Guards at the Danilio Pinheiro prison near the southeastern city of Sorocaba last week noticed a pigeon resting on an electric wire with a small cloth bag tied to one of its legs.

“The guards nabbed the bird after luring it down with some food and discovered components of a small cell phone inside the bag,” police investigator Celso Soramiglio said Tuesday. Story continues below ?advertisement | your ad here

One day later, another pigeon was spotted dragging a similar bag inside the prison’s exercise yard. Inside the bag was the cell phone’s charger, Soramiglio said.

The birds were apparently bred and raised inside the prison, smuggled out, outfitted with the cell phone parts and then released to fly back.

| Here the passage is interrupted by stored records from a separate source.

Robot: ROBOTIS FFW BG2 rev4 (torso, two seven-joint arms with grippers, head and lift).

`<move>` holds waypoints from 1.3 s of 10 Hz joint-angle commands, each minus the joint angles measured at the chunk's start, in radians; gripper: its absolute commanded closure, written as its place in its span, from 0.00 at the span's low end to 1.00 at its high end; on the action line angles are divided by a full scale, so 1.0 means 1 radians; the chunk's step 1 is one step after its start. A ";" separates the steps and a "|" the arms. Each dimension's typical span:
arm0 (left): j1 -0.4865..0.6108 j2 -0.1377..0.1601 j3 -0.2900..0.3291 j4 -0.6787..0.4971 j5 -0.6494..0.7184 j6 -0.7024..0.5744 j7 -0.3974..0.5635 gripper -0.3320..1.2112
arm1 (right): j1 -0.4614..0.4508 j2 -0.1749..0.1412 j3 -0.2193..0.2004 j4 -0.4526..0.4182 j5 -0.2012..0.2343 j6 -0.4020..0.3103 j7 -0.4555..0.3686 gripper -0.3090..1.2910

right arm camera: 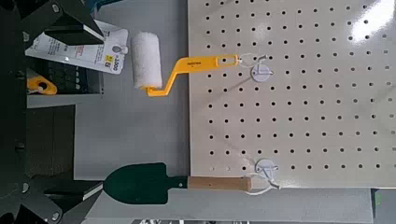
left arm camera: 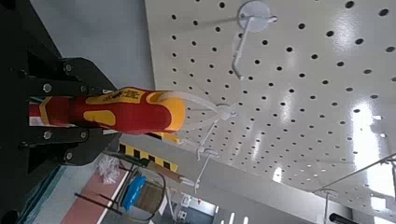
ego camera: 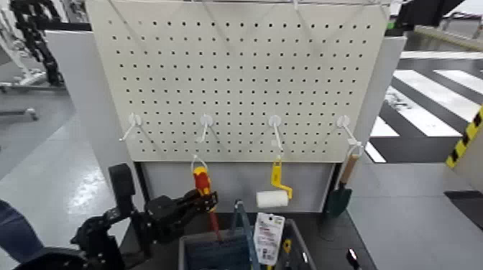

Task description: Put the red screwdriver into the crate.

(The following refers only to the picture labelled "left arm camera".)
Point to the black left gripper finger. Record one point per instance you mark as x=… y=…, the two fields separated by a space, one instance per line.
x=81 y=76
x=77 y=146

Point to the red yellow screwdriver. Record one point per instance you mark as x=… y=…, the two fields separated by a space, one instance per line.
x=130 y=112

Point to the black yellow hazard striped barrier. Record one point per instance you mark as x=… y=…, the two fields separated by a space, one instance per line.
x=146 y=155

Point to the blue round object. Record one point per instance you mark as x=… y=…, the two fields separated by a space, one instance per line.
x=134 y=193

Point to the white pegboard hook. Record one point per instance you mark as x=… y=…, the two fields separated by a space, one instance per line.
x=252 y=15
x=224 y=113
x=200 y=174
x=206 y=151

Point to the beige perforated pegboard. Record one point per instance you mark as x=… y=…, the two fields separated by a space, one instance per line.
x=295 y=93

“Pigeons instinctively fly back home, always,” the investigator said.

Soramiglio said that police have not discovered who raised the pigeons or the name of the inmate who was going to receive the cell phone, but that he hoped the telephone carrier would provide the information.

“Some of them are members of organized crime groups that use cell phones to talk to family and friends and to give and receive orders for criminal actions outside and inside prisons,” Soramiglio said.

In 2006, Sao Paulo’s notorious First Capital Command used cell phones to coordinate a wave of assaults on police, banks and buses that left more than 200 people dead in South America’s largest city.

The gang’s leaders are based in prisons, and use smuggled cell phones to plan and execute drug deals, kidnappings and bank robberies.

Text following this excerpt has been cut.